All I can say is, I'd love an electric car with one of those driving each wheel....

Comment Re:Are we calling this one Gamma? (Score 1) 93

Oh, I thought someone just took a shit on my Slashdot today.

Today? Opening threads in new tabs/windows has been broken for a while now - the comment area is clipped to half of screen size, with a huge useless margin on the right.

So... It's going to stay that way, huh?

My guess is it's going to get worse. Someone has decided Beta is a matter of principle/authority/whatever for them, and is slowly sabotaging the real Slashdot to smoke out the users before it'll go down.

I guess the lesson here is to never build community around a centralized resource, like a server, especially one owned by a company. I wonder if a forum or an imageboard could be implemented in a P2P fashion?

Comment Re:is it an engine or a display model? (Score 4, Informative) 58

Laser sintering of titanium is a well established process and should produce excellent turbine blades. 3d printing plus thermal spraying (a new one I've seen uses a form of laser spraying) might actually be able to produce parts better than would be possibly by any other means (such as machining cast metal) because you're not only heating the grains to join them together, but compacting them at high velocity.

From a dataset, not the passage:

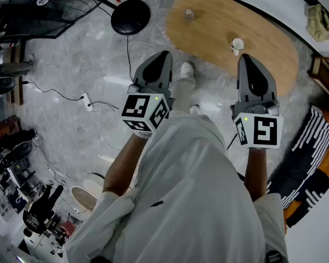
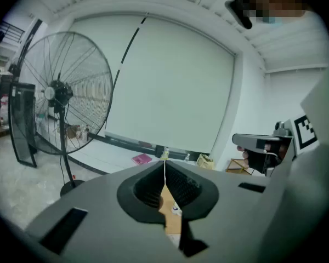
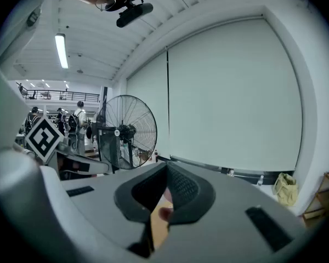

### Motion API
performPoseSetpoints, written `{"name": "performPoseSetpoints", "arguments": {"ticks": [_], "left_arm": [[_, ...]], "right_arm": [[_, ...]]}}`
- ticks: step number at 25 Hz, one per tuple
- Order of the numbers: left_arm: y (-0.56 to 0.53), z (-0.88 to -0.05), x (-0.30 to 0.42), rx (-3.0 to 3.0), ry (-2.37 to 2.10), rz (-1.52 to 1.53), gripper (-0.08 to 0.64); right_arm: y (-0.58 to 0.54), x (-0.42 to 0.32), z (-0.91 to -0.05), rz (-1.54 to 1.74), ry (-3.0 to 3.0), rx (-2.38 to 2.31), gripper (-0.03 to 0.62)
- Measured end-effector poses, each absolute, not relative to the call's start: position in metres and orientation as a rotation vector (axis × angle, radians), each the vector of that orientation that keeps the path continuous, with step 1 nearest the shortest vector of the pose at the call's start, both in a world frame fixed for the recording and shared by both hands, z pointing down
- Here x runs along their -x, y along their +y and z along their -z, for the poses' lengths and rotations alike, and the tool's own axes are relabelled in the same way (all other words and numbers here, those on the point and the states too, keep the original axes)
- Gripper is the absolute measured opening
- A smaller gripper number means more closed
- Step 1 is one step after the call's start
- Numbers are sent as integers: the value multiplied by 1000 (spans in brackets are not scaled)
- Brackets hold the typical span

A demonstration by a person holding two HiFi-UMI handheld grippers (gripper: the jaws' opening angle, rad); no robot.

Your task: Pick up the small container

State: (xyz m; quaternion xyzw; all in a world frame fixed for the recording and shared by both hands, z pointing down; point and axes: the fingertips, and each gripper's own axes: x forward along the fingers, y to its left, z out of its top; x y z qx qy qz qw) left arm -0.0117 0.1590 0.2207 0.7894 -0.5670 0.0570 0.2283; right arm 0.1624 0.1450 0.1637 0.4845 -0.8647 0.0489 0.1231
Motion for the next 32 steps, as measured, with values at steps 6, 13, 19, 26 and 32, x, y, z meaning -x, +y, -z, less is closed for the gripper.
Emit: {"name": "performPoseSetpoints", "arguments": {"ticks": [6,13,19,26,32], "left_arm": [[269,-172,-37,-2361,-1580,-230,23],[327,-149,-68,-2385,-1573,-227,21],[342,-130,-58,-2418,-1615,-218,21],[349,-127,-22,-2410,-1636,-166,21],[347,-122,27,-2388,-1636,-110,21]], "right_arm": [[255,-193,-164,-257,-2527,-1488,3],[329,-224,-164,-451,-2513,-1612,2],[343,-229,-143,-461,-2574,-1715,6],[337,-204,-146,-405,-2497,-1705,6],[332,-160,-134,-253,-2444,-1666,7]]}}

Even for the more "primitive" 3d printing metal techs, they're just lost wax casting where the original mold is 3d printed. So the results are no worse than any other lost wax cast metal.

And yes, I was hopeful that this was a fully finished, working product. And that I'd be able to download the model. There's little that I'd be willing to pay the premium of laser titanium sintering for, but a micro jet turbine is one of those things. ;)

Comment Re:Pinky and the Brain (Score 1) 93

The size of the brain is much less important than the brain to body mass ratio. Several animals have larger brains than humans (elephants being one), but they all have large bodies as well:

No, not really. What sets a human and elephant apart is not how smart an individual human is compared to an individual elephant, but the ability to communicate. Human language is Turing complete, art is basically communication for the sake of communication, and our perhaps most popular form of entertainment is making up stories and sharing them. That's the draw of this very website, and even now I'm using it to serialize a particular neural network - an idea - which you then can deserialize at your leisure.

Almost all human beings who have ever lived are part of a single millenia-old, planet-spanning superorganism we call "culture". It doesn't matter how much gray matter an elephant might be lugging around, it can't even begin to compare to the ~ 100 billion kg total for human species, even with all the issues with coordinating that mass.

And we're getting better at that coordination, too.

Comment That's the problem with a sequel. (Score 1) 222

If you watch the original with the understanding that Deckard is a replicant then the unicorn origami and the ending have specific, complex, implications.

Now if the sequel shows Deckard as a human then they piss off everyone who prefers those implications. So, in effect, the sequel ruins the story for some people.

If the sequel shows Deckard as an aged replicant ... robots get old? So replicant Deckard is either killed or kills or runs away again at the end. ALREADY BEEN DONE IN THE FIRST MOVIE!

Comment Re:OR-gan-leg-gers OR-gan-leg-gers... (Score 2) 210

What if you don't like your head? Ugly people could have their brains transplanted into pretty people. Think of the potential for sex changes too! Then just as there's a market for stealing kidneys, there will arise a market for stealing whole bodies. You don't have to steal a rich person's digital identity. You can steal their WHOLE LIFE. Mind you, you'd have to study up really hard on every detail of their life and even learn to imitate their accent and speach patterns exactly, so their friends don't catch on. And then, with everyone knowing about the potential for this kind of identity theft, imagine someone undergoes a personality change due to illness -- everyone will assume their brain was replaced by an imposter, because most people are fucking clueless about mental illness.